Archive for January, 2011

Jan 19 2011


One of the things I see throughout John Robert Stevens’ written word is his constant determination to reach into the next thing God had for him.

The unfortunate side effect of living that kind of lifestyle is a nearly-consistent feeling of dissatisfaction.

I might have broached this topic before, but since it had recently come up for me personally, I thought I might write about it again. This dissatisfaction is something I had been feeling in my relationship with God, but I couldn’t point to anything that was “wrong.” There was no difficult situation that was getting me down. Finally, I realized that I was just hungering after more of God!

In a message called Contented or Discontented? Stevens read out of Philippians, and then wrote:

Press in—press in—press in—is the emphasis. You cannot be happy with what you have attained spiritually; there must be hunger in your heart. You will not attain more spiritually if there is discontentment in your spirit. You will not be fruitful for the Lord if there is discontentment in your spirit.*

What an interesting dichotomy involved with having a relationship with the Lord. The only time we feel content is by doing the will of God. But the only way to get to that fulfillment day-by-day is to be constantly driven toward Him through an uncomfortable hunger.

So if you’ve been feeling a little discontentment recently, don’t blame your circumstances. See if there is something more that God has for you. He is the only thing that can change that deep dissatisfaction.

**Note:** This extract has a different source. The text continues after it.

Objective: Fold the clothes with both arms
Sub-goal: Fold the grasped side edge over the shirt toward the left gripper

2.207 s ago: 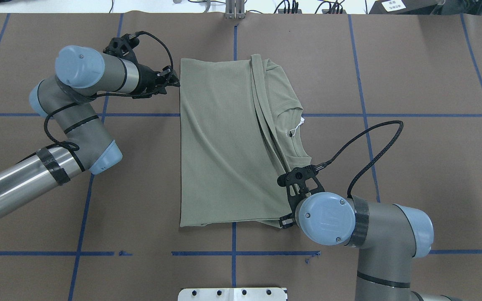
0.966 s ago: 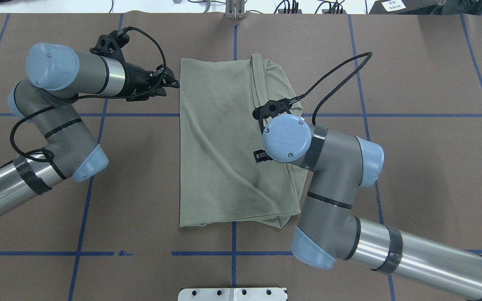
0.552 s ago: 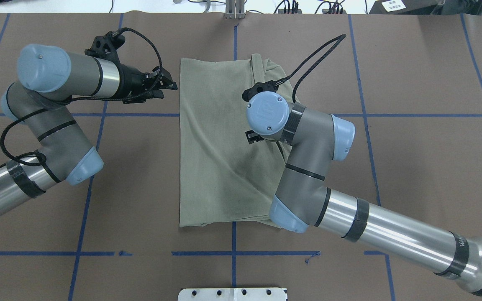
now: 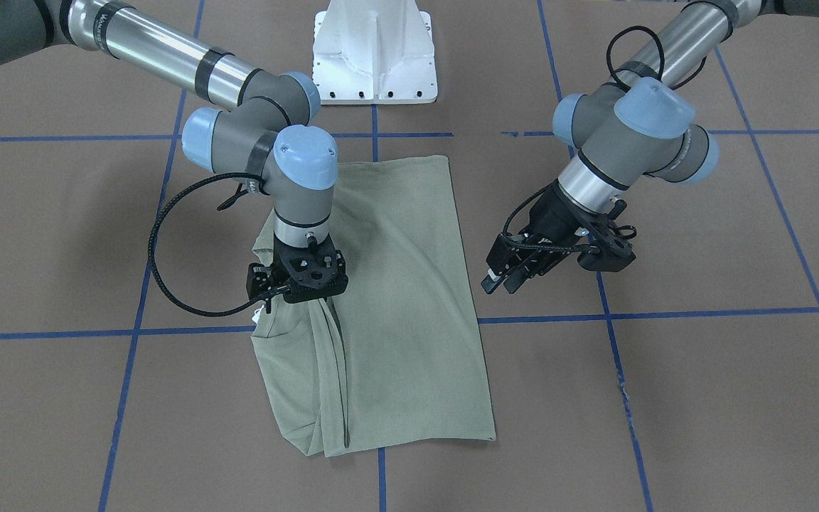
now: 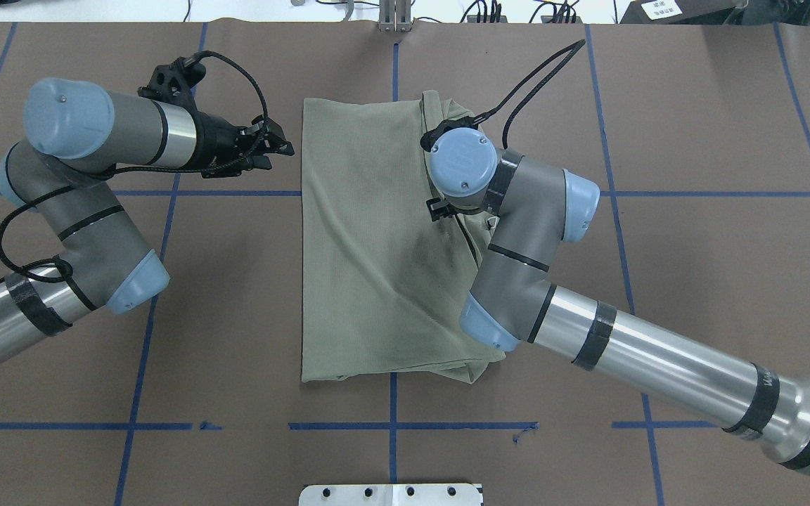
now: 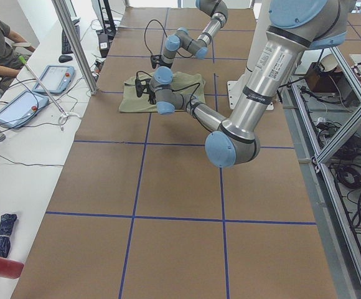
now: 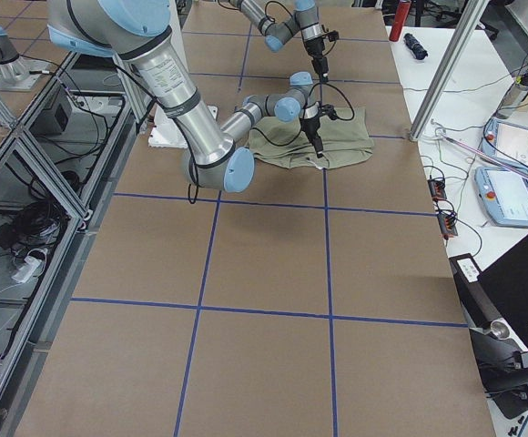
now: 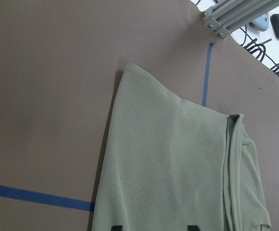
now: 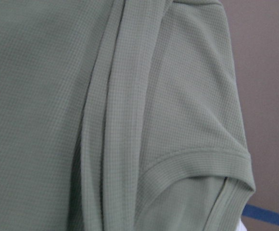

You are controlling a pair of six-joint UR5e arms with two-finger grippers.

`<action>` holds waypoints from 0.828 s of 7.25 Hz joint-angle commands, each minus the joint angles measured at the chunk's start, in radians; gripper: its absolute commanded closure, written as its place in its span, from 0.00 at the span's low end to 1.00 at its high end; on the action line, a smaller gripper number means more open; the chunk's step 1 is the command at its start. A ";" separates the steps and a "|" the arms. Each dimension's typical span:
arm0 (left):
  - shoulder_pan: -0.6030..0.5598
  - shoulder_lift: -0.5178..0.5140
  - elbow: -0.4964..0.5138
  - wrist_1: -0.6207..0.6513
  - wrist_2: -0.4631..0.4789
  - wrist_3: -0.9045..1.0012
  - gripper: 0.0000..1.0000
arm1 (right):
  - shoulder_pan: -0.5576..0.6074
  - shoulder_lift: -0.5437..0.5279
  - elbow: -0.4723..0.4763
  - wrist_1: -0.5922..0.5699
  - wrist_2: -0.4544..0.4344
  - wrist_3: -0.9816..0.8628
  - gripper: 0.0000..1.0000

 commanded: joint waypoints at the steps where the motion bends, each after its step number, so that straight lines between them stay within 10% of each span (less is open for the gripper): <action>1: -0.001 0.002 -0.006 0.000 0.001 -0.002 0.46 | 0.109 -0.027 -0.031 0.032 0.071 -0.153 0.00; 4: -0.002 0.022 -0.037 0.000 0.001 -0.003 0.46 | 0.132 -0.082 0.092 0.018 0.133 -0.110 0.00; 6: -0.002 0.023 -0.051 0.002 0.001 -0.003 0.46 | 0.129 0.015 0.014 0.027 0.125 -0.047 0.00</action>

  • John Robert Stevens, "Contented or Discontented?" 1972
    John Robert Stevens, "Contented or Discontented?" 1972
    Excerpt from the This Week "Contented or Discontented" by John Robert Stevens, Copyright © 1972 by John Robert Stevens & The Living Word, a California non profit Corporation. Used by permission.


Jan 11 2011

Partake of the Life of God

One of the things that I love about John Robert Stevens is that he was not religious. I use the term religious to describe the way that many humans relate to God primarily out of rules and regulations. As I quoted earlier:

I was raised in a religious background, and I remember how we were taught that we were supposed to read our Bible for 15 minutes a day, pray for 15 minutes a day and witness to somebody for 15 minutes a day—if we did all that then we would never lose out with God. I was about fourteen or fifteen when I realized: “It doesn’t make any difference how much I read; it’s how much I digest that counts.” That has been the secret of my life. After that revelation to my heart, it didn’t matter to me whether I read half a verse or whether I read a whole book. I read until one thing happened: I began to partake of the life of God.*

I believe that this attitude is the antidote for the common “Christian guilt” that often occurs. We shouldn’t focus on checking boxes on our spiritual to-do list, but instead seek God until we find Him. Of course, this is sometimes a tricky proposition, because you never know how much seeking you will have to do! It’s easier to read the Bible for 15 minutes a day, rather than reading it until you hear the voice of the Lord.

And all of life is like this, really! It’s always easier to make a relationship with God into a list of rules—and I have to admit that the Bible might even seem to encourage this. However, to borrow a phrasing from Christ for my own purposes (which is usually a very unwise thing to do, so please forgive me), “The promises of God were made for man, not man for the promises of God.” (Mark 2:27) This is the difference between religion and relationship. And it’s a big difference.

Bottom line: John Robert Stevens rejected the religious approach to God and was a firm advocate for a daily relationship with Him. I’m nearly positive that I wouldn’t be a believer if it weren’t for this attitude that was imparted to be by John through my father.

  • *John Robert Stevens, "Eat it and Digest it," 1982
    *John Robert Stevens, "Eat it and Digest it," 1982
    Excerpt from the booklet "The Unfolding, Part 1" by John Robert Stevens, Copyright © 1982 by The Living Word, a California non profit Corporation. Used by permission.


Jan 7 2011

I, myself, am nothing. At best, I am only a voice. All I want to be is a voice, speaking His Living Word. This is the one thing God gave me that I exalt. I delight to be a channel for the Word. I magnify this office, as Paul did his; but as far as taking anything to myself personally, I do not. I am not a privileged person on the human level. Every day, I take less privilege on the human level, for I believe the Lord’s people will be a humble people by their own choice.